She snapped the thin, beautifully carved, blood-red necklace around Beth’s throat. The deeper hue of the corals contrasted beautifully with the brighter ribbons, and against the dark loveliness of Beth’s skin the necklace had never shone to better advantage.
There was a pin, too; and Mrs. Baldwin swiftly snipped off the big rosette at Beth’s bosom and caught the filmy lace together there with the beautiful pin instead.
The corals set off the girl’s beauty wonderfully. There was an alluring, Eastern quality to it that now, enhanced by the old-fashioned jewelry, made Beth seem more mature than she really was.
Yet she was only a simple, sweet child, after all. She possessed a better figure than most girls of her age, and had a demure, self-possessed manner that might have led strangers to think her older than she was. In mind and heart, however, though thoughtful to a degree, Beth was a child.

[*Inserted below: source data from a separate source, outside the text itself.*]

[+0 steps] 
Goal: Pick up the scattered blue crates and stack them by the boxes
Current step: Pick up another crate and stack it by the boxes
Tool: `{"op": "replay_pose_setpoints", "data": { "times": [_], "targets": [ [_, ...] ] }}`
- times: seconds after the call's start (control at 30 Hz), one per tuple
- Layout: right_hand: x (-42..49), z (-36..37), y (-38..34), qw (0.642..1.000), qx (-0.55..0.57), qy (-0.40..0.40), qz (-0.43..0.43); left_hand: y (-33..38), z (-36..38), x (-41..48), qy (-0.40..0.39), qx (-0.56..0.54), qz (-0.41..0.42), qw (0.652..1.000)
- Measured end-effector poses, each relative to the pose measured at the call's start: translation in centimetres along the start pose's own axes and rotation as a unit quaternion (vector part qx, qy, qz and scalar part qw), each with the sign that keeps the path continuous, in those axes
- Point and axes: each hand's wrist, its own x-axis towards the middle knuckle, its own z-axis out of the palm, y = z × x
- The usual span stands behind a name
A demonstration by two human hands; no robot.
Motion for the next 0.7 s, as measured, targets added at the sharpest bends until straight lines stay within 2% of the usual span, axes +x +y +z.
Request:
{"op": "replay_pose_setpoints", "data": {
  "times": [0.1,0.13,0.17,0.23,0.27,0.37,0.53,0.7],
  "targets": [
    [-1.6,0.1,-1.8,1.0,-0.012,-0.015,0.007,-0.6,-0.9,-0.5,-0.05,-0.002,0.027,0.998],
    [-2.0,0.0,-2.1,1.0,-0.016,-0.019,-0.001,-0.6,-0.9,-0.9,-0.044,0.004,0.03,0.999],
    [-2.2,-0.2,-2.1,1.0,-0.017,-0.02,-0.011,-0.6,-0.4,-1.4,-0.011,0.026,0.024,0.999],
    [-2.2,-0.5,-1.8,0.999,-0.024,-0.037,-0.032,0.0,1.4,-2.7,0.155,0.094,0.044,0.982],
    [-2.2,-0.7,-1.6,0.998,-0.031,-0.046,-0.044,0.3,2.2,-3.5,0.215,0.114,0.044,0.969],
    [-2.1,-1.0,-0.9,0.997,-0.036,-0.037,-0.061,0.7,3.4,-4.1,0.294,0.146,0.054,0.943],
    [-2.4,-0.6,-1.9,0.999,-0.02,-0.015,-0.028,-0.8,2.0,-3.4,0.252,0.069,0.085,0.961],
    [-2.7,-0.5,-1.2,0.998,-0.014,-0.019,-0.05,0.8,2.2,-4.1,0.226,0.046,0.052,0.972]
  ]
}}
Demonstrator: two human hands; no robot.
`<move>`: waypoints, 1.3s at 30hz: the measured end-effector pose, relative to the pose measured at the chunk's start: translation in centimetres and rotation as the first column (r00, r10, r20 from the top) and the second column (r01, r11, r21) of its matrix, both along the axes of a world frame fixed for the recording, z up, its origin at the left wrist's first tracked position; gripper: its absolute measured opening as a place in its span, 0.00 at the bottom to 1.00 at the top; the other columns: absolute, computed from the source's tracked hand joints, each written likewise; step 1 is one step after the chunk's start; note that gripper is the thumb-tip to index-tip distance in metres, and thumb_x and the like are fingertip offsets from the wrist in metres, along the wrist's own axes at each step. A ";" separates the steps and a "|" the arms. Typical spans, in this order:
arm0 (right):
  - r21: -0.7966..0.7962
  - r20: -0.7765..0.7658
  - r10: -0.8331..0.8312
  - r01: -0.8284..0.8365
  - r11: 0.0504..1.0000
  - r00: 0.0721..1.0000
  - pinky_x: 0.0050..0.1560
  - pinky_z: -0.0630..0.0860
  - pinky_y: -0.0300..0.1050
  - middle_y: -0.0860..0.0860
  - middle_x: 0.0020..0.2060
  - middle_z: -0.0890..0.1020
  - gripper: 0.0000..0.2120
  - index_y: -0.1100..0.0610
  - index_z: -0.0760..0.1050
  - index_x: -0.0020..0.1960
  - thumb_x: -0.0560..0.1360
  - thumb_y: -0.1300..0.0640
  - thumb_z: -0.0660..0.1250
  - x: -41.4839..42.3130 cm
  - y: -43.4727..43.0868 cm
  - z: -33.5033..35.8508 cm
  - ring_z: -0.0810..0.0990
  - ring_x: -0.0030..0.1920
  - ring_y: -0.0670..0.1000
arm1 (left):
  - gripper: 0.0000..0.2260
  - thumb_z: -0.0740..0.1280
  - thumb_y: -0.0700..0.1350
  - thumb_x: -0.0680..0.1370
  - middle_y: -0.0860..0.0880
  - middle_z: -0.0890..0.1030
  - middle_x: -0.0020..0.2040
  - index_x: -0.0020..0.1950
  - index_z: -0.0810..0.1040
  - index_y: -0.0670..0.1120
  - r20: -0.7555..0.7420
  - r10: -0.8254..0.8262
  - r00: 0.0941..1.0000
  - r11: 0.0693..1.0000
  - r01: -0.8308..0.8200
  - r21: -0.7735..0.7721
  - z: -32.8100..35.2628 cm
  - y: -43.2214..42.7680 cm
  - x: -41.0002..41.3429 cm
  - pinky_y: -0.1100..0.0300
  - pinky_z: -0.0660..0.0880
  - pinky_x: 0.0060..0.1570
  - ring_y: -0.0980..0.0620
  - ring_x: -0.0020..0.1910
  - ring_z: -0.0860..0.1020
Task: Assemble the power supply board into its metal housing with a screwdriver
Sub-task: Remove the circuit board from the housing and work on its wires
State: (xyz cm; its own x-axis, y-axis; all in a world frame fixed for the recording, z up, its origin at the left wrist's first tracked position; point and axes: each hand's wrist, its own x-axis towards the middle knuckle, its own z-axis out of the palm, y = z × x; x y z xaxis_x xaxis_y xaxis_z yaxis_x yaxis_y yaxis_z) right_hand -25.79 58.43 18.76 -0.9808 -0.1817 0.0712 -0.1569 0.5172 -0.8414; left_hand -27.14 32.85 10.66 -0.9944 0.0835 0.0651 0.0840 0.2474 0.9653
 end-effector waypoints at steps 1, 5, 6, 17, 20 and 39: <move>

“That’s mighty scrumptious—that’s what I call it,” declared Marcus.
Perhaps Mr. Baldwin thought so too; for the next evening, when Beth was ready to start for the Haven house, a taxicab stopped at the door.
“Papa Baldwin! What extravagance!” exclaimed his wife.
“It’s not considered quite the thing, I believe,” he said drily, “for a young lady to walk to a party wearing three or four hundred dollars’ worth of jewelry.”
Not until then did Mrs. Baldwin wonder if she were doing wrong to allow Beth to wear the family heirloom. But it was too late to say no. Beth kissed her hand to the watching family from the taxicab—the man shut the door, and in a moment the machine rolled away from the little cottage on Bemis Street.